4. Grab your recipient’s attention

Aqib Nazir, AqibNazir.com, @NazirAqib
No matter what's inside the email, I always make sure that the subject line I select is catchy enough to grab recipient's attention in the first place. For example, when I am pitching to a client who I would need to hear back from, my subject line would be something like “What do you think?”. Short, meaningful and catchy email subject lines are a great way to increase the open rate for your email marketing campaigns.

5. Save your recipient time

Jason Parks, The Media Captain, @TheMediaCaptain
It's pretty simple. When I compose an email, in the title, I always format it in the following manner: “Hi Sam | Quick Question About Email Pitches”

By putting the name in the title, it adds personalization. By saying, Quick Question it is somewhat intriguing and the person knows it won't take much time to read. Including the subject at the end of the title shows the person what you are looking to talk about, which if you do your research, should be relevant to him or her.

6. Create a template you can personalize

William Seavey, Auhor, @Greenest1
Create a template that appears to be an original email with blank spaces for you to personalize the email with the recipient’s name, email address and subject line. It's tedious, but in the case of query letters to editors, for example, they certainly don't want to feel like you are querying everyone else.

7. Pose a question

Linda Passante, The Halo Group, @UnlikelyCEO
We may be told not to judge a book by it’s cover, but we most definitely judge an email by its subject line. The subject line is the first thing to grab our attention, so it’s crucial for it to leave the reader wanting more. One great trick is to pose a question to your audience. This allows for your email to become an engaging conversation rather than a boring message. At The Halo Group, a branding and marketing communications agency based in the heart of Manhattan, we experiment with creative email subject lines and, through A/B testing, in order to ultimately decide which subject line performs best.

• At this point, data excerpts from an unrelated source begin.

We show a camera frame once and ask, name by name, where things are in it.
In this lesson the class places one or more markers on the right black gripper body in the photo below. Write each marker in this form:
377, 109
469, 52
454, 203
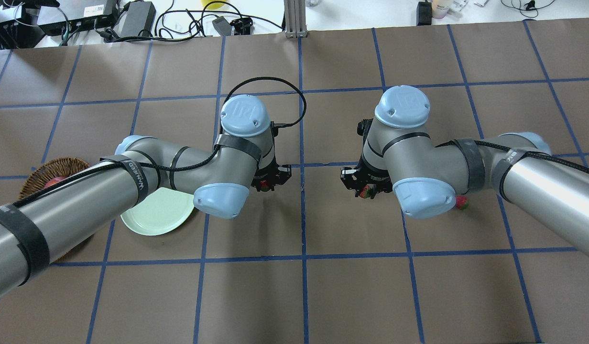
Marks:
353, 178

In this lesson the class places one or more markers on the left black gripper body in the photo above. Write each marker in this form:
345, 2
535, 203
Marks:
278, 175

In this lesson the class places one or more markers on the red strawberry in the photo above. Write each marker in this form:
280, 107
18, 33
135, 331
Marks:
462, 202
367, 192
263, 186

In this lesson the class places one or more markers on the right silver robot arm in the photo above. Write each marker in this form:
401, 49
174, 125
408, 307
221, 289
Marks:
398, 156

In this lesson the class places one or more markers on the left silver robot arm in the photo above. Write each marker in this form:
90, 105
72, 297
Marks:
37, 230

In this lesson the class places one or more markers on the light green plate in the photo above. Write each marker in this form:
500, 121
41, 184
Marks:
159, 213

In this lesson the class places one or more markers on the black power adapter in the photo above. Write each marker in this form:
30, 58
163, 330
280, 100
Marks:
423, 14

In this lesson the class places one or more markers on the white cup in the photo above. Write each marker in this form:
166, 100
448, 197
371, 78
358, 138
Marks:
440, 8

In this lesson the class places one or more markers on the black laptop charger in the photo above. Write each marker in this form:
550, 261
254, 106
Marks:
137, 20

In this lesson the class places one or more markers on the wicker fruit basket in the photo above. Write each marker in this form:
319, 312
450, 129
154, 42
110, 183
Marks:
64, 166

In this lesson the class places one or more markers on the red apple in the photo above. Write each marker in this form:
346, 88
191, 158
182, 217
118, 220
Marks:
53, 181

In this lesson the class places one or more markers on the aluminium frame post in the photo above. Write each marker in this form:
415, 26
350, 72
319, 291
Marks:
295, 19

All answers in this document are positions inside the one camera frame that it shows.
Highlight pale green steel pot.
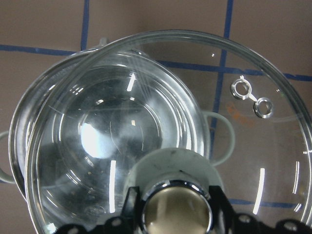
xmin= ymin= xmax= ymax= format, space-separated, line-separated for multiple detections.
xmin=0 ymin=43 xmax=235 ymax=232

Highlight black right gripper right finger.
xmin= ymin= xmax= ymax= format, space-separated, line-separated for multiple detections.
xmin=209 ymin=185 xmax=239 ymax=234

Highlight glass pot lid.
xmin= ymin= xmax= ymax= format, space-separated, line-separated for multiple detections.
xmin=25 ymin=30 xmax=312 ymax=234

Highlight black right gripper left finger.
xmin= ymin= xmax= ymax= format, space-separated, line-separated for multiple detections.
xmin=121 ymin=186 xmax=146 ymax=234

8. Shorter email subject lines get opened at a higher rate

Clint Evans, StandOut Authority, @Consultant
Write a clear, compelling subject line that tells what your email is about. Craft so it's in the best interest of the recipient to open your email. Shorter email subject lines tend to perform better because they stand out. Multiple research studies show shorter subject lines get opened at a higher rate, because friends and family write short subject lines. People's brains scan for shorter email subject lines. Finally, six lines or less is a fantastic guideline for the body of your email. Keeping your emails short is especially important when pitching a blogger or journalist because they're busy. If they see a wall of text, they won't read it.

9. Experiment with interesting subject lines

Michelle Hutchison, Finder, @MichHutchinson
Unusual subject lines get read. The subject will either pull the receiver in, or have them pressing the delete button before they even see the email. Take your most interesting, quotable line and put it in the subject. You want something that intrigues and leaves the person wanting more. Questions are effective too. Leave your audience thinking.

10. Use humorous email subject lines

Gene Caballero, GreenPal, @YourGreenPal
When trying to get someone to open your email, nothing stands out more than something funny in the subject line. What the subject line does is get them to open your email and that is the hardest part. If you can convert them on the subject line, you have won.